## Directions for this task
Please output the section of the listing below that opens with the line containing "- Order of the" and closes with the line containing "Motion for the", exactly and with nothing else.

## Material provided
+===+

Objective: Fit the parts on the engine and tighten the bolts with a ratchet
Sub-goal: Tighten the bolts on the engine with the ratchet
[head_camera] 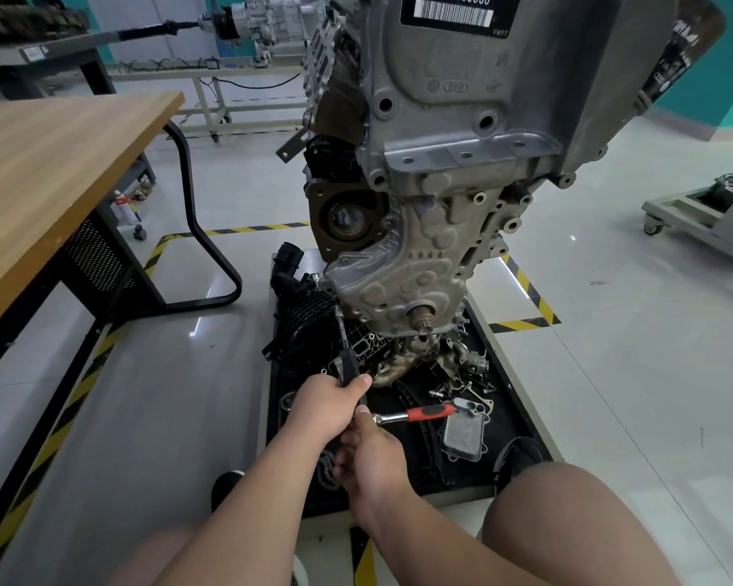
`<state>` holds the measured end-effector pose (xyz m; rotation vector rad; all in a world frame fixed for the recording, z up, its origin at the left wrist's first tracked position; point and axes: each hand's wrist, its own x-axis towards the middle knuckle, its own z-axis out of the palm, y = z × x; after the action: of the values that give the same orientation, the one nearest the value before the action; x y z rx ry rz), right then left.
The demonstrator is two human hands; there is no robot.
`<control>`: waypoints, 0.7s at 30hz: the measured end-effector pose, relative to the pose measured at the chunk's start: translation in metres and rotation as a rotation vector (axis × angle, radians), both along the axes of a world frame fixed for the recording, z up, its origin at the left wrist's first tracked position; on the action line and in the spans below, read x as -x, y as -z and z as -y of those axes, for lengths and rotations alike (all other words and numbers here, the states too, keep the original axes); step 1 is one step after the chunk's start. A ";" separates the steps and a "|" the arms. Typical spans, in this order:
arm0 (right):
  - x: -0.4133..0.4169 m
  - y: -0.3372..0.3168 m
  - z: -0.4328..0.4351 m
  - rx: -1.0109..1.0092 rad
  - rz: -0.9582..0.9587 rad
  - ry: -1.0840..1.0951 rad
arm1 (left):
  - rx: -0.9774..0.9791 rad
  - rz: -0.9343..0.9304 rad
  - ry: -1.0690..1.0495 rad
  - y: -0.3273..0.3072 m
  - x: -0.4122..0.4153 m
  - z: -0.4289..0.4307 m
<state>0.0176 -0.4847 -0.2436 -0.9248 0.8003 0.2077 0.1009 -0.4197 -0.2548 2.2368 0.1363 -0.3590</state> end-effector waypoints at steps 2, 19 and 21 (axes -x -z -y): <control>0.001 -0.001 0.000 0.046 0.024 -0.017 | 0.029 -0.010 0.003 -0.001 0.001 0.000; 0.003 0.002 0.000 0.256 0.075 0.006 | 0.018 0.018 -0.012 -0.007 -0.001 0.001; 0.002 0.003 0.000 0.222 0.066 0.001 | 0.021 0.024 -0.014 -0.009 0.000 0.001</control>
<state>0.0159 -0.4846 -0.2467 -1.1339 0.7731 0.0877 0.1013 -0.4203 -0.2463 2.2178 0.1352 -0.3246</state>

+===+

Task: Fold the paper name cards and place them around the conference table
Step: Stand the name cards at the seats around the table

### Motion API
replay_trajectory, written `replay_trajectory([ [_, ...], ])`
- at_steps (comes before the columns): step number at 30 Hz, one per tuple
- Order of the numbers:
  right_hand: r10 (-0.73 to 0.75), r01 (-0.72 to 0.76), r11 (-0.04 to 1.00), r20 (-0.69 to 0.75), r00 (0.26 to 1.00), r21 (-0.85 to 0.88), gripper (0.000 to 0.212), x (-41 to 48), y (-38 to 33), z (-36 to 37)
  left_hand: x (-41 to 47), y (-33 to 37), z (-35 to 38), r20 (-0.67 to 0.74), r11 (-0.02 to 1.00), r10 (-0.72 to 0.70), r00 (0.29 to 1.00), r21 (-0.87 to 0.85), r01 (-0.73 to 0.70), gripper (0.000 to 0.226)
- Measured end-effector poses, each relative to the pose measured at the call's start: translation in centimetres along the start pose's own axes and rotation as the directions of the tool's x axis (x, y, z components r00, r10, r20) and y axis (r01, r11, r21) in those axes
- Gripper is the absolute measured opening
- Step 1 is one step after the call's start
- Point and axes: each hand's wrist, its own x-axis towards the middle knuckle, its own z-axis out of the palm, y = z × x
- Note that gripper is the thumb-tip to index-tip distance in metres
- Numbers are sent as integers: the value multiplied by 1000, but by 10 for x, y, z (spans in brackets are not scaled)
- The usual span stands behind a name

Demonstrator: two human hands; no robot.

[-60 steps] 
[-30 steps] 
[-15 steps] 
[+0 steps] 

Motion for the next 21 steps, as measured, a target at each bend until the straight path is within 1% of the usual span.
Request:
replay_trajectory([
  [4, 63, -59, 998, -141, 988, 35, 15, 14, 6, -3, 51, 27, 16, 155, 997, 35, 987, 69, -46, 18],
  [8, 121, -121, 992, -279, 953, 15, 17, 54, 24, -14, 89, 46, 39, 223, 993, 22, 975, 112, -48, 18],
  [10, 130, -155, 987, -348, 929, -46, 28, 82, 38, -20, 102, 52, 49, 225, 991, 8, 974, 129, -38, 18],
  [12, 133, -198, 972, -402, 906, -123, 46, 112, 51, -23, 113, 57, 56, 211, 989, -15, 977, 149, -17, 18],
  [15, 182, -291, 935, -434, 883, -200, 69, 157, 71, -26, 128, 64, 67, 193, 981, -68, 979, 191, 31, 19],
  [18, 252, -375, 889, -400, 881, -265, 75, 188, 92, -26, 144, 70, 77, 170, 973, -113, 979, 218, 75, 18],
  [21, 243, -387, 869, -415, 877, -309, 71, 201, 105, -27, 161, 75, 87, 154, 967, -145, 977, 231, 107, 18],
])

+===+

## Result
- Order of the numbers:
  right_hand: r10 (-0.73 to 0.75), r01 (-0.72 to 0.76), r11 (-0.04 to 1.00), r20 (-0.69 to 0.75), r00 (0.26 to 1.00), r21 (-0.85 to 0.88), gripper (0.000 to 0.212), x (-41 to 48), y (-38 to 33), z (-36 to 37)
  left_hand: x (-41 to 47), y (-33 to 37), z (-35 to 38), r20 (-0.67 to 0.74), r11 (-0.02 to 1.00), r10 (-0.72 to 0.70), r00 (0.29 to 1.00), r21 (-0.87 to 0.85), r01 (-0.73 to 0.70), gripper (0.000 to 0.226)
- Measured end-effector poses, each relative to the pose measured at the call's start: translation in centimetres along the start pose's own axes and rotation as the directions of the tool's x axis (x, y, z components r00, r10, r20) and y axis (r01, r11, r21) in those axes
- Gripper is the absolute measured opening
- Step 1 is one step after the call's start
- Point and axes: each hand's wrist, its own x-axis towards the middle knuckle, its own z-axis out of the palm, y = z × x
- Note that gripper is the thumb-tip to index-tip distance in metres
- Numbers are sent as integers: the value multiplied by 1000, but by 10 for x, y, z (spans in brackets are not scaled)
- The usual span stands behind a name

Demonstrator: two human hands; no robot.

[-60 steps] 
[-30 steps] 
[-15 steps] 
[+0 steps] 

Motion for the next 21 steps, as measured, a target at each bend until the straight path is within 1% of the usual span.

There's no more to the output.